### What you are asked to do
A single stretch of the material below is to be transcribed exactly, starting at the line with "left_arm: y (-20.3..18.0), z" and ending after the line with "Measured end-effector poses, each".

### Data excerpt
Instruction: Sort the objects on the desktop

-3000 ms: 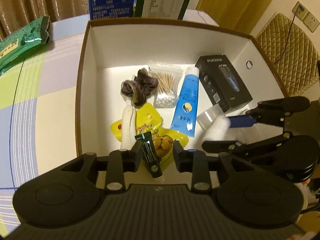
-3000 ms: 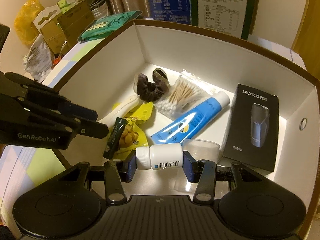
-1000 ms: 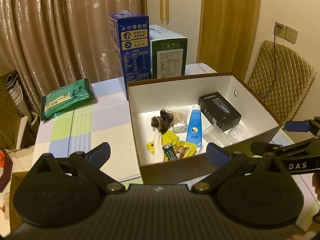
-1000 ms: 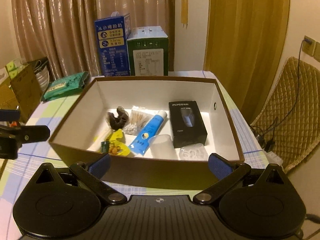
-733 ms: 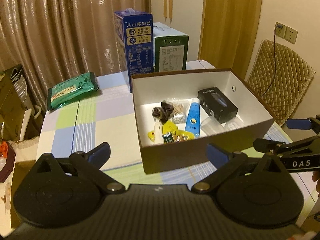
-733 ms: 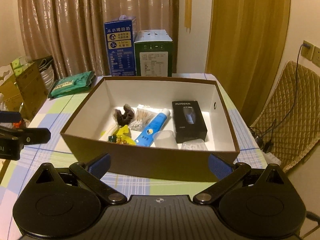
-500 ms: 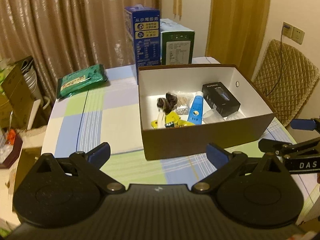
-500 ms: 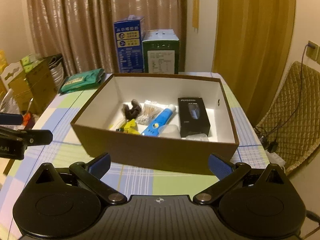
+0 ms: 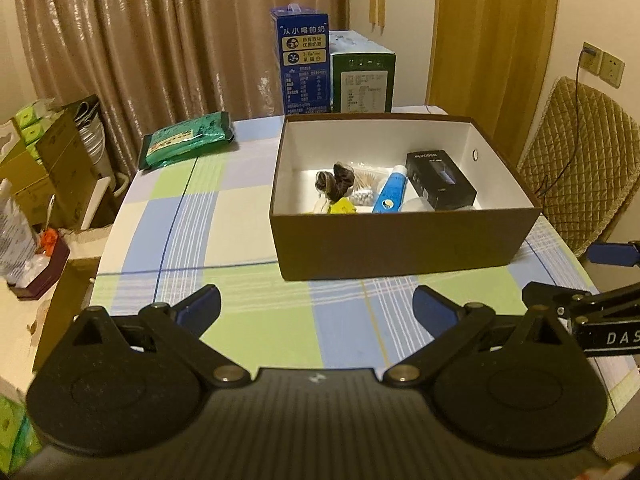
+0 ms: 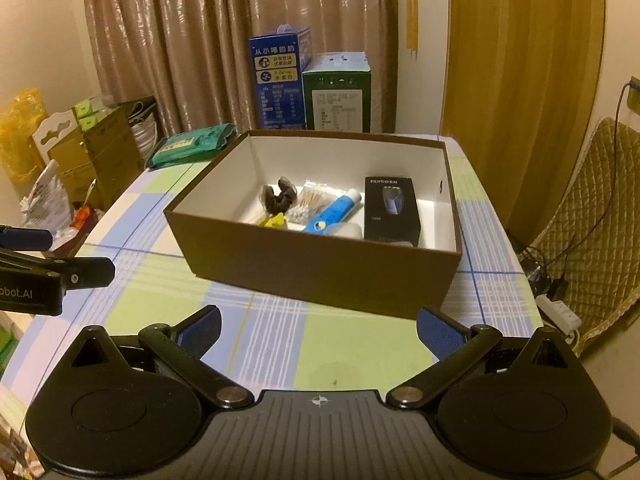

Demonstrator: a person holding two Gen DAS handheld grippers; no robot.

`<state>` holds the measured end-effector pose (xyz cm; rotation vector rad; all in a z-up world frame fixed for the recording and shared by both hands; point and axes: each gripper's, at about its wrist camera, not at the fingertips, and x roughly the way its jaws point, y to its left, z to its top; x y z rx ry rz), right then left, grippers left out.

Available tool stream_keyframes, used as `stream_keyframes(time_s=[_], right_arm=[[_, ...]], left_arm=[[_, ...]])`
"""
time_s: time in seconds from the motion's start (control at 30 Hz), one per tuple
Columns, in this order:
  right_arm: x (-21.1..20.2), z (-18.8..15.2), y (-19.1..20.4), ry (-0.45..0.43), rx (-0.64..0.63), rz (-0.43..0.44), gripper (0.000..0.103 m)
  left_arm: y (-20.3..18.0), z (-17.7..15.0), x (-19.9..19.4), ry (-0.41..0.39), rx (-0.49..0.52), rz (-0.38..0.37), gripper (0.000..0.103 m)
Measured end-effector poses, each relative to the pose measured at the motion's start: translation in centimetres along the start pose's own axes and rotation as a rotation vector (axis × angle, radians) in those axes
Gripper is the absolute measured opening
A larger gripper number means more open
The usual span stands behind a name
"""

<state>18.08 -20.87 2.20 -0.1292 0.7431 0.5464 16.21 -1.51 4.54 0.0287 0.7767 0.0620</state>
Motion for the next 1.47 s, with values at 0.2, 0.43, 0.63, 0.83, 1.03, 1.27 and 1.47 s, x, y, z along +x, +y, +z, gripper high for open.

### Output of the exercise
  left_arm: y (-20.3..18.0), z (-17.7..15.0), x (-19.9..19.4), ry (-0.41..0.39), rx (-0.49..0.52), rz (-0.38..0.37), gripper (0.000..0.103 m)
Measured end-effector poses, each relative to the pose measured at the motion's start: translation in centimetres along the start pose's own axes and rotation as a rotation vector (axis × angle, radians) in those axes

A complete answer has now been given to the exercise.